By Jared Newman | Friday, January 14, 2011 at 9:02 am
The NPD Group’s North American video game sales figures usually present a chance for publishers to spin the facts and crow about their accomplishments. But in the industry’s second consecutive year of decline, Microsoft’s the only company with bragging rights.
Consumers spent $6.2 billion on the Xbox 360 last year, more than any other game console according to Microsoft. And in December, Microsoft sold 1.86 million Xbox 360s, making it the only game console to grow year-over-year last month.
This is, of course, because of Kinect. Microsoft has shipped (not sold) 8 million of them, and now expects supply shortages for the Xbox 360 after dipping into January’s and February’s production runs to meet holiday demand.
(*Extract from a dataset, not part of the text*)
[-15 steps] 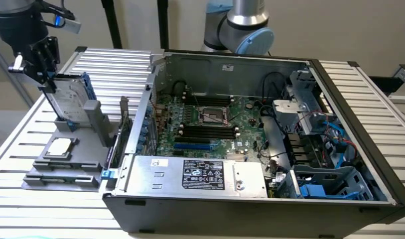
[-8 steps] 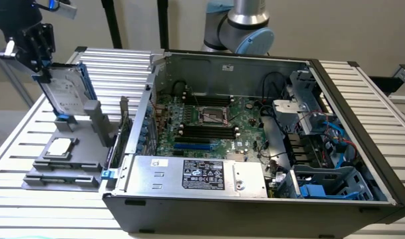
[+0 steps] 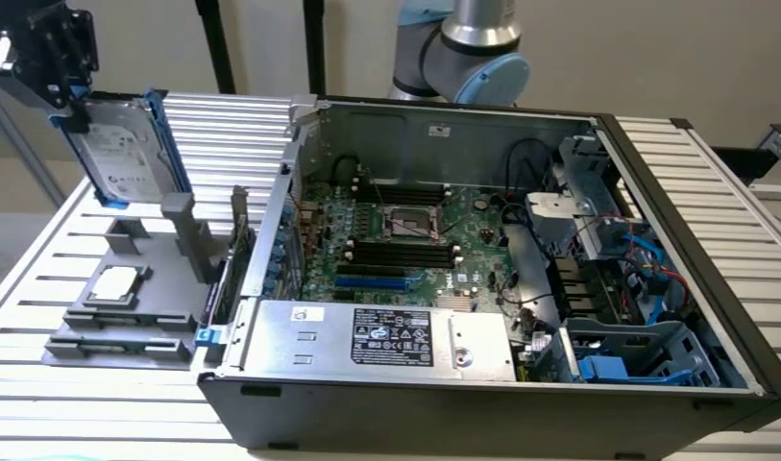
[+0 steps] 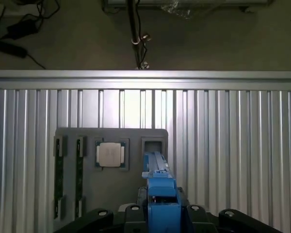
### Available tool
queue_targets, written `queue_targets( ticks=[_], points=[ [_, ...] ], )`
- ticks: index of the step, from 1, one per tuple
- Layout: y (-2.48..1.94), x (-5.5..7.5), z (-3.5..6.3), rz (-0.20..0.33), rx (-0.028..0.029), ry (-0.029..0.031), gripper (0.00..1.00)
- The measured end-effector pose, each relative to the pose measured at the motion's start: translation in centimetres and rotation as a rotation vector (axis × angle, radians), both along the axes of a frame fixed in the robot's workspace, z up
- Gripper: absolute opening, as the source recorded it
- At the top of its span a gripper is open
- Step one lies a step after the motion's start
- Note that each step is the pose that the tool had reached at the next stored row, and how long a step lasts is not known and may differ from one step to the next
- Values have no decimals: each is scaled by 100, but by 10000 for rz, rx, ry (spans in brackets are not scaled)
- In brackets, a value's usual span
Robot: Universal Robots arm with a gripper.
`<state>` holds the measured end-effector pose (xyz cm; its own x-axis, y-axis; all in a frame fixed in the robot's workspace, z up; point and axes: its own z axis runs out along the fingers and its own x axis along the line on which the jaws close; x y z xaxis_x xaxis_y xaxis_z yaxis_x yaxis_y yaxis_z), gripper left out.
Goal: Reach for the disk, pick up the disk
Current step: 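Pick up the disk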
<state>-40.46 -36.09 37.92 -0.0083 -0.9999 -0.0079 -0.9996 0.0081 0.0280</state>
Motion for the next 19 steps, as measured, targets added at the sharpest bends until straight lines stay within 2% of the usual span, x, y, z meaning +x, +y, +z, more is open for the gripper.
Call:
queue_targets(
  ticks=[5, 19],
  points=[
    [-11, 118, 225, 16, 11, -1, 33],
    [-84, 576, 862, 68, 88, 3, 33]
  ],
)
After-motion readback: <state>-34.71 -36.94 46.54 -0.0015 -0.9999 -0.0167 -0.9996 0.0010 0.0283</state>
Despite this success story, the video game business — excluding downloadable content, social games and online games — took in just $18.6 billion last year, compared to $19.7 billion in 2009 and $21.4 billion in 2008. It all seems kind of similar to the heady years of 2007 and 2008, when the entire industry was riding high on the back of Nintendo’s Wii. The difference now is that hardware sales for other consoles have tapered off, taking software sales with them and causing an overall decline.
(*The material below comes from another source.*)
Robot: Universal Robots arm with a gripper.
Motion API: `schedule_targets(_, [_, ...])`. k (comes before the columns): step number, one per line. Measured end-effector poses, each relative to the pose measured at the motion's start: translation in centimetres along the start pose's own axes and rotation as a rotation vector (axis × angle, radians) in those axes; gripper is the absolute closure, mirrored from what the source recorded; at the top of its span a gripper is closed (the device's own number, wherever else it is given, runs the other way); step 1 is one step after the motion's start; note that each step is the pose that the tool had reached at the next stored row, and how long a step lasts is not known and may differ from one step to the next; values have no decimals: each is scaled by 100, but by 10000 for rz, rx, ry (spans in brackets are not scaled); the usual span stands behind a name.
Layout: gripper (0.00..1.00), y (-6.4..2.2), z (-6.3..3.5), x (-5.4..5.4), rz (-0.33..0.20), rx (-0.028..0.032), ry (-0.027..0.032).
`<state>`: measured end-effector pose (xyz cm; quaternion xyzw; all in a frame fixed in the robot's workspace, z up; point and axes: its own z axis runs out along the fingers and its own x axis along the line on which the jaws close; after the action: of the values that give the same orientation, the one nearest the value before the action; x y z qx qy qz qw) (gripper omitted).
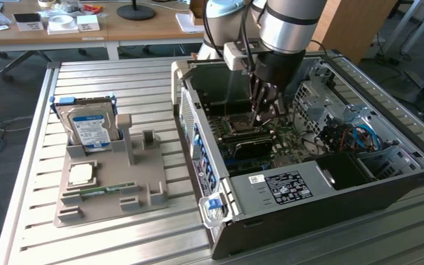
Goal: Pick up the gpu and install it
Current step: 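Press down on the gpu until it lock into place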
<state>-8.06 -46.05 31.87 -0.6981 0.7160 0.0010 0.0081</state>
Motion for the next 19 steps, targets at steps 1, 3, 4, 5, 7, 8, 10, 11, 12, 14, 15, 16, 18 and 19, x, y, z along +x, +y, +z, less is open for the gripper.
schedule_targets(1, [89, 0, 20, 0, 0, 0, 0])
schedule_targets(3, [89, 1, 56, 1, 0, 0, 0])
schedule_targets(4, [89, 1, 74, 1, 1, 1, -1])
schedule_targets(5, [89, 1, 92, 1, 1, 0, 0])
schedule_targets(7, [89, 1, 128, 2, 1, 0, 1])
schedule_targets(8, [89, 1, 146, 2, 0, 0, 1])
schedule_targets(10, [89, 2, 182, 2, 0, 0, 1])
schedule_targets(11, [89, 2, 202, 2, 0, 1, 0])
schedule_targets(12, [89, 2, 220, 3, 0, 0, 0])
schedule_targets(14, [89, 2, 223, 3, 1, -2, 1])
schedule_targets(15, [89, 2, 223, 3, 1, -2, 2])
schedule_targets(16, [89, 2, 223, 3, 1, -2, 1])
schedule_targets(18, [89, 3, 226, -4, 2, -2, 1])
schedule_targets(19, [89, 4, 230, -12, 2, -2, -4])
I’ve said this before, but for better or worse, Kinect is the new Wii. It’s the mass appeal product that tops wishlists and leads to big sales, but it needs a special kind of software to keep people coming back. For the Wii, it was Wii Fit, Mario Kart, Wii Sports Resort and New Super Mario Bros. But Microsoft doesn’t have much on the calendar yet for 2011. If Kinect is going to buoy the games industry like the Wii did a few years back, I hope Microsoft has more than Fall 2010’s game lineup in mind.